## [Your task]
After locating the line that contains "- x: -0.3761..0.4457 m", output that line and each one following it, exactly, to the end of the entries. No pictures.

** Opening Exercise data block **

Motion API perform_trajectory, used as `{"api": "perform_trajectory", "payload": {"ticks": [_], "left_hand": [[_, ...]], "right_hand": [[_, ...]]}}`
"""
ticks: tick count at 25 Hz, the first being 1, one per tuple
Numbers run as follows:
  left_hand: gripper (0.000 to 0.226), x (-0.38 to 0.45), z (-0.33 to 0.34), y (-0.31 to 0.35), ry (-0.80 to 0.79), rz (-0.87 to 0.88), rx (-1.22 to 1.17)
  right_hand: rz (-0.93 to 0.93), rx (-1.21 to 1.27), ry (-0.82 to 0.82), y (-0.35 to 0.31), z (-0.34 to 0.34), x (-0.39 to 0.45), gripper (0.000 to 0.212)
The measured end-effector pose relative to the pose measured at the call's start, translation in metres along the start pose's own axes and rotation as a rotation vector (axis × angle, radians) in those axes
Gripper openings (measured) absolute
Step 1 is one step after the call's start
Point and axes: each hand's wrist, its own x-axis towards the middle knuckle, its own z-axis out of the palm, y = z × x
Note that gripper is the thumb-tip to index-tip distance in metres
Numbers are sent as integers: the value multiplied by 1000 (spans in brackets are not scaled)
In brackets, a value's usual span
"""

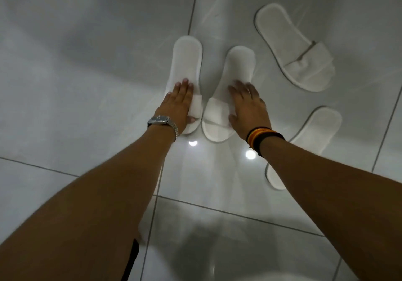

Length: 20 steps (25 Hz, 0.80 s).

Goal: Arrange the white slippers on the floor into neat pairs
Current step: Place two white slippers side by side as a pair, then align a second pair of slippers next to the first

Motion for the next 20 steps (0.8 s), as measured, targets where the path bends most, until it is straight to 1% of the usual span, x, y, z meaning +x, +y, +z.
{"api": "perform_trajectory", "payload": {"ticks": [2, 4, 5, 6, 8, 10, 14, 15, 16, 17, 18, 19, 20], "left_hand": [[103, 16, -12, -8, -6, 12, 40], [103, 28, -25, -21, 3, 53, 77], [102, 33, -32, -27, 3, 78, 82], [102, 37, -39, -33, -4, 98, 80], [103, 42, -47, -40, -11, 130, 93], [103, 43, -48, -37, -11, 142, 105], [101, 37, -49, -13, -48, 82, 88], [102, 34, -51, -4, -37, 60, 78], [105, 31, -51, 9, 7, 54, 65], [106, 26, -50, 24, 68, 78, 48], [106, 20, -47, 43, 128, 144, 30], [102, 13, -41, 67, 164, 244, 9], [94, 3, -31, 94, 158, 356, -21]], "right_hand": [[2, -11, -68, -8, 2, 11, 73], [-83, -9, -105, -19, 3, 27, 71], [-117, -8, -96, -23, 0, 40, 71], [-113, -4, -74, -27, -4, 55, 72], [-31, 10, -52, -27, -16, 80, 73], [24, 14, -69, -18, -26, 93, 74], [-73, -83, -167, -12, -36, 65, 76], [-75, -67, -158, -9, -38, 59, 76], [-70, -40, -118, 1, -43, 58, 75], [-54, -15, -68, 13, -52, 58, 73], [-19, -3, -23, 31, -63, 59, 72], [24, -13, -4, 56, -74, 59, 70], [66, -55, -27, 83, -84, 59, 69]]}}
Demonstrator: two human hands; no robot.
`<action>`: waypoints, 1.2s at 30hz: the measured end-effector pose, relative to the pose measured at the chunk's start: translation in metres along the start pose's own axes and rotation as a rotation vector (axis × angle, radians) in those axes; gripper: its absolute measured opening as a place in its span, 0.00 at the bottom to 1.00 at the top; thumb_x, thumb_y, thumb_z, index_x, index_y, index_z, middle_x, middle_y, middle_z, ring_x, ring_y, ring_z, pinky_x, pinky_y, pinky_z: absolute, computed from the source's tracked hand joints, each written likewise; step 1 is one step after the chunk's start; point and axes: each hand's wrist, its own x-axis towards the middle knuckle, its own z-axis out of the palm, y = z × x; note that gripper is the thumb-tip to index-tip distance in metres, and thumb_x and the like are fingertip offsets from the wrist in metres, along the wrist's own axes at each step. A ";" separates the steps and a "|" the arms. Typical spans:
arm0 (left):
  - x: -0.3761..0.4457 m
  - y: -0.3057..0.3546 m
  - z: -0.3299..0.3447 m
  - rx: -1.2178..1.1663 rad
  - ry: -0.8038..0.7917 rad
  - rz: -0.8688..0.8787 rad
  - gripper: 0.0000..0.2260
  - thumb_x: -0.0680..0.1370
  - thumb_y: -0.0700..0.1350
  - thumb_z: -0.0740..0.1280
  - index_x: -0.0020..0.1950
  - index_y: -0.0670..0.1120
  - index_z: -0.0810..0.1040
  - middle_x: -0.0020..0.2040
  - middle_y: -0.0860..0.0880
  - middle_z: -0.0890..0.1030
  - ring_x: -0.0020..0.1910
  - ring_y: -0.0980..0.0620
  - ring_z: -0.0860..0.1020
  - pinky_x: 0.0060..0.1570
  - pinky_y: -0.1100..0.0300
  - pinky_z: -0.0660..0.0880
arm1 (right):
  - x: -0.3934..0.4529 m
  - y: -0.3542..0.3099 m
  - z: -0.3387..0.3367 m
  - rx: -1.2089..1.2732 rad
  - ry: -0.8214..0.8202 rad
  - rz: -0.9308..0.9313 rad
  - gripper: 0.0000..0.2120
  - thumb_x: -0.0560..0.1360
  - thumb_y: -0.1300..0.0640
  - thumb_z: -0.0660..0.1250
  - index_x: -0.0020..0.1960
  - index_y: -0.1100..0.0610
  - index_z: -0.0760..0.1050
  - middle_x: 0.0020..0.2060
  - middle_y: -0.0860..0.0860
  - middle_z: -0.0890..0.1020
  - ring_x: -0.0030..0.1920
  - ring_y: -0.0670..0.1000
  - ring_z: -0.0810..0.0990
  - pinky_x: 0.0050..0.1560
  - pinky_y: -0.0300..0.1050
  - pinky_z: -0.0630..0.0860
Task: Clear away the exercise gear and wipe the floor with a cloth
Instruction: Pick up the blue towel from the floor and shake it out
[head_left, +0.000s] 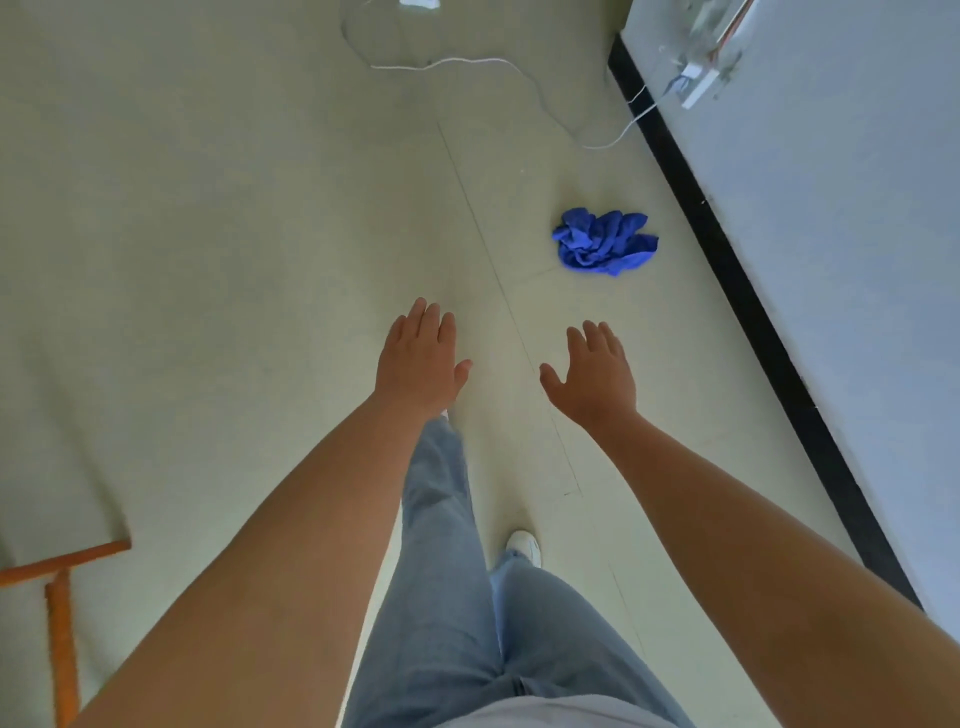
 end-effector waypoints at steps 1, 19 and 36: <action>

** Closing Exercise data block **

## [Solution to the problem]
  - x: -0.3761..0.4457 m
  - y: -0.3057..0.3546 m
  - z: -0.3299..0.3447 m
  - rx: -1.2178..1.1663 rad
  - ry: -0.8038..0.7917 rad
  - rz: -0.8688..0.8787 rad
  - gripper: 0.0000..0.2260
  - thumb_x: -0.0680..0.1370
  - thumb_y: -0.0700..0.1350
  - thumb_z: -0.0740..0.1280
  - index_x: -0.0020..0.1950
  - index_y: -0.0670..0.1120
  - index_z: -0.0810..0.1040
  - middle_x: -0.0020..0.2040
  - middle_y: -0.0860..0.0880
  - middle_z: -0.0890..0.1030
  - ring_x: -0.0020..0.1910
  - ring_y: -0.0980..0.0620
  - ring_z: -0.0860..0.1020
  - pinky_x: 0.0060..0.1570
  - pinky_y: -0.1100..0.0300
  - pinky_z: -0.0660..0.0880
arm1 (right):
  - x: -0.3934..0.4529 m
  - y: -0.3542..0.3099 m
  - z: -0.3387..0.3367 m
  - rx: -1.2089..1.2732 rad
  - ry: -0.8214..0.8202 rad
  - rz: -0.9308..0.9313 rad
  - gripper: 0.0000..0.2120
  - thumb_x: -0.0560..0.1360
  - thumb_y: -0.1300..0.0640
  - thumb_z: -0.0660..0.1250
  - index_x: -0.0020..0.1960
  - index_y: -0.1100..0.0610
  - index_z: -0.0760..0.1050
  - middle_x: 0.0020..0.2060
  - middle_y: -0.0860..0.0860
  - middle_z: -0.0890..0.1020
  - ring_x: -0.0030..0.1920
  - ring_y: -0.0670..0.1000
  - ring_z: -0.0810..0.0990
  - pinky_x: 0.0050..0.1560
  - pinky_y: -0.0300..0.1050
  - pinky_z: -0.0630..0.0860
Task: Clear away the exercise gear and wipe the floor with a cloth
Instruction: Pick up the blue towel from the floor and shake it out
[head_left, +0.000s] 
 end-effector waypoints at steps 1, 19 and 36: <action>

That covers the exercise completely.